I've been a very unproductive homebody for the past two and a half weeks (some of which I was sick). However, upon returning to a state of good health, I am beginning to realize that being unproductive is a source of stress in my life. When I lack productivity, I make lists in my head and in my journals and on my phone until my mind is clear of the clutter that has not become a reality. When I lack productivity, I cannot sleep because sleep is a reward for working. When I lack productivity, I feel lethargic (it's a brutal cycle). Currently, I am writing this blogpost to feel productive. But it doesn't help much.

I've been meaning to write a blogpost since before finals week. The last time I posted, it was about leaving home (which really meant leaving school) and it was the first blog post I shared of the internet (on Facebook *gasp*). Now, I am more comfortable and confident in my writing, though I'll admit that my writing still needs to be cleaned up and I am still finding my voice, I realize now that the only way to have a voice is to practice using it. I was going to write about stress, which consumes a large portion of my thoughts and is actually beginning to affect my health (hence being sick), but then I realized I don't like writing about stress.
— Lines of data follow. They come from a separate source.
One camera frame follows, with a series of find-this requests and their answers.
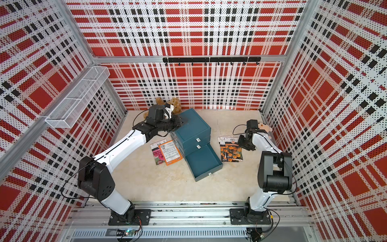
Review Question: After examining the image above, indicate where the orange marigold seed bag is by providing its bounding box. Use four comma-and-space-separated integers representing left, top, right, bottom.
220, 141, 243, 162
218, 137, 238, 145

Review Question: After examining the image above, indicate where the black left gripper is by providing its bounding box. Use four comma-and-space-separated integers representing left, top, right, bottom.
156, 114, 188, 132

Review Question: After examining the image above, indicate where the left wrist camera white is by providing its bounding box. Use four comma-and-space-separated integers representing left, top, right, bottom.
164, 103, 174, 119

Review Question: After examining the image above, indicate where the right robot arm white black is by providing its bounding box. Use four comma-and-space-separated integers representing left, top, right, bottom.
238, 120, 295, 218

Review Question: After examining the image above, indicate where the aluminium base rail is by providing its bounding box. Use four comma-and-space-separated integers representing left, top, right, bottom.
60, 201, 318, 242

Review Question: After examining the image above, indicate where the teal drawer cabinet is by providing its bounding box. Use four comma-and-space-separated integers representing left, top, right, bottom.
170, 109, 223, 182

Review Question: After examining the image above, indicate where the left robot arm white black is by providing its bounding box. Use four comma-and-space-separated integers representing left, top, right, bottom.
78, 104, 187, 223

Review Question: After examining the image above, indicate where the black hook rail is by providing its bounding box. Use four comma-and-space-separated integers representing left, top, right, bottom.
162, 56, 262, 64

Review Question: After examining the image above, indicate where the green circuit board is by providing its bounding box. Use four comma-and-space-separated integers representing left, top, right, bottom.
116, 229, 138, 239

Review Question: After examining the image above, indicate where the pink flower seed bag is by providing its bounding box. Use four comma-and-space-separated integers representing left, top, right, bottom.
150, 139, 167, 165

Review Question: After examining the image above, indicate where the orange bordered seed bag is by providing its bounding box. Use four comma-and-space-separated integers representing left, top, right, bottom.
158, 140, 183, 166

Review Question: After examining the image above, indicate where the brown teddy bear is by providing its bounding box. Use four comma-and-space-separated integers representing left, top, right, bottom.
156, 97, 182, 115

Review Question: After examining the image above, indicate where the plush doll striped shirt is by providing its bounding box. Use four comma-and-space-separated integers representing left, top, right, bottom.
258, 123, 273, 133

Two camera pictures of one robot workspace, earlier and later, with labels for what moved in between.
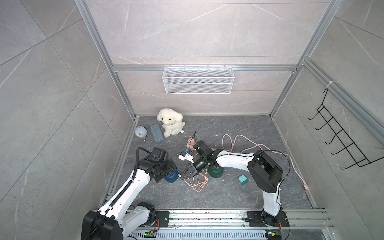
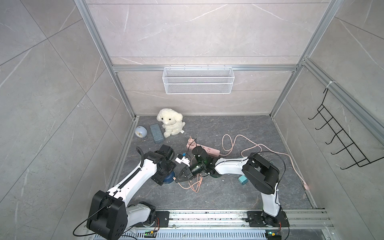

I've actually been scared to write about this or even acknowledge this for a while because it was terrifying to think that I, the one who finished in the top one percent of her high school class, could suddenly stop caring about school. I was the anomaly. I went to some little private school when I had the grades, extracurriculars, and standardized test scores to get into a "good", reputable college. High school had conditioned me to go to a UC school and be a good little drone. I could do it and I didn't. I could have been "successful" and I wasn't. I was the loser who went to some school that no one had ever heard of. I finished this semester with grades that were below my standard and less than what I expected. They were mediocre. They were average. They were below my expectations and even below my planning. But it is over and I find that I do not even care that I got a 3.0 this semester. I really just do not care anymore. I always assumed grades would be important to me, but now that my desire to go to med school is gone I do not feel inspired to try in my classes that were merely for going to med school. I don't think it matters anymore. 

I know what I want and I don't need to go to college to get it. I want to run a non-profit. I want to start one. I have my plan. I have the vision. The first ever all inclusive women's health center. I want training for girls, sex education, proper sex education with the encouragement of abstinence since we gain no business from taking advantage of them. Our main goal is to help women, not make money.